Among the entries below, extract exactly the lines that run from the one with "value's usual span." through the one with "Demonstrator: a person", both ends included.

*** Available data Section Begins ***

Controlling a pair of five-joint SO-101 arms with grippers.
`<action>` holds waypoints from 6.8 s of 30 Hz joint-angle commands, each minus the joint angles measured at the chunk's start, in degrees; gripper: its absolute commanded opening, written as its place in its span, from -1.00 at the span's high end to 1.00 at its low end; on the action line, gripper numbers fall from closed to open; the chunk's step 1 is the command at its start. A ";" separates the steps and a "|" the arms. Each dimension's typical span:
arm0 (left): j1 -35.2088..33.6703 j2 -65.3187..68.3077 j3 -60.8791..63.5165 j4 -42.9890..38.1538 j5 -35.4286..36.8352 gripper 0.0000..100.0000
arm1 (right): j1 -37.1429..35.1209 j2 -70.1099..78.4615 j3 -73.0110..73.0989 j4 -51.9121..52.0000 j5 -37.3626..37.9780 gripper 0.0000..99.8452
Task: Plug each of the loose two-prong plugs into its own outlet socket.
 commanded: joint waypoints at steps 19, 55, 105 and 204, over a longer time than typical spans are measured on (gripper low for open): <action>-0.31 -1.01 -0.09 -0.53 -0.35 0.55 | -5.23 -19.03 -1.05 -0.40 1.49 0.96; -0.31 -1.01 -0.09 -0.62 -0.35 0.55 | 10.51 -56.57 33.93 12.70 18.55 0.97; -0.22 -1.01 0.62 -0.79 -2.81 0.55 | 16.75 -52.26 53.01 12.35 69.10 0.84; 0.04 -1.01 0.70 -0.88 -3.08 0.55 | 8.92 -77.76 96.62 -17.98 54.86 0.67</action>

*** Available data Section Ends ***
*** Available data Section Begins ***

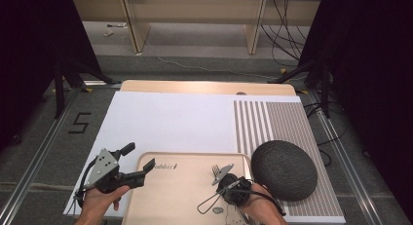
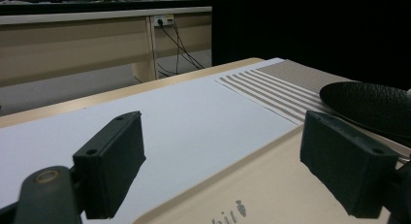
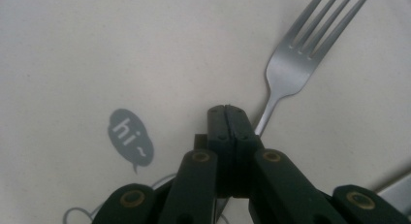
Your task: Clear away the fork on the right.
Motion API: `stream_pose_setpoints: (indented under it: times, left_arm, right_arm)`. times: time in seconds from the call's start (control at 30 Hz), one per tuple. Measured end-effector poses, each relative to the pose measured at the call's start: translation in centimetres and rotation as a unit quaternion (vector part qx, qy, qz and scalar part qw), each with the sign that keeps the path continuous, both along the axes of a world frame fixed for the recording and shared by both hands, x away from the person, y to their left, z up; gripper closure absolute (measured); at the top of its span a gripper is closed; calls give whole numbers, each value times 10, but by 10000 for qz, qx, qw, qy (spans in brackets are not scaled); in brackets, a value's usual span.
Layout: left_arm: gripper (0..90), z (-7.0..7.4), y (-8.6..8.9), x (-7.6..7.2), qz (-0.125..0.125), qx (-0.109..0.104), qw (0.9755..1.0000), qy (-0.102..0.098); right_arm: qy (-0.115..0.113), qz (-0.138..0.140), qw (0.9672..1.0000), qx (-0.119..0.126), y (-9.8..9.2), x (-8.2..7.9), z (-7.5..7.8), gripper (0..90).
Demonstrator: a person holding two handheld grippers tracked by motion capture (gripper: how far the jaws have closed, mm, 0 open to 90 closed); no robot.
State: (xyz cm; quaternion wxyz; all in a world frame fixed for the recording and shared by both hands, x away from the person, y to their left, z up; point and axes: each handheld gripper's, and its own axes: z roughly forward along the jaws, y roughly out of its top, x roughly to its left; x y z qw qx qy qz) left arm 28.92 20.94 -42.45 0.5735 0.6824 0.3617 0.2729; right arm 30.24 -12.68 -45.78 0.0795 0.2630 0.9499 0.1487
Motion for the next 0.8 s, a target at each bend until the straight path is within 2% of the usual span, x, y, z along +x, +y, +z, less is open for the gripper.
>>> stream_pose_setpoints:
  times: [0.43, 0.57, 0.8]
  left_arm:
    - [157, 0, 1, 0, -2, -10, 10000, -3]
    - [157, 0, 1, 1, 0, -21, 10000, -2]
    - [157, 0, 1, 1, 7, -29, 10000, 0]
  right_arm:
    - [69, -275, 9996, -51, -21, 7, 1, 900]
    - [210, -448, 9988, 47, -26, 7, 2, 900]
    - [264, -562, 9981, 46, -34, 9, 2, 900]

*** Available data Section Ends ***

**Response**
Motion API: `stream_pose_setpoints: (indented under it: times, left_arm, right_arm)`. times: time in seconds from the call's start (control at 30 Hz), one per tuple. Measured end-effector poses, each relative to the pose measured at the call's start: translation in centimetres and rotation as a unit quaternion (vector part qx, qy, qz and scalar part qw), each with the sign that keeps the path continuous, both along the axes of a world frame fixed for the recording and shared by both hands, x away from the person, y to their left, z up; gripper closure absolute (measured); at the top of its span a gripper is closed; calls give whole numbers, each value times 10, but by 10000 for qz, qx, qw, qy (spans in brackets are not scaled); in brackets, a value's usual span.
Layout: left_arm: gripper (0..90), z (-7.0..7.4), y (-8.6..8.9), x (-7.6..7.2), qz (-0.125..0.125), qx (-0.109..0.104), qw (0.9755..1.0000), qy (-0.102..0.098); right_arm: qy (-0.115..0.113), qz (-0.138..0.140), qw (0.9672..1.0000), qx (-0.119..0.126), y (-9.8..9.2), x (-8.2..7.9), z (-7.5..7.8), gripper (0..90).
Demonstrator: a person holding two handheld grippers tracked by motion capture (gripper: how far the jaws have closed, mm, 0 open to 90 closed); no robot.

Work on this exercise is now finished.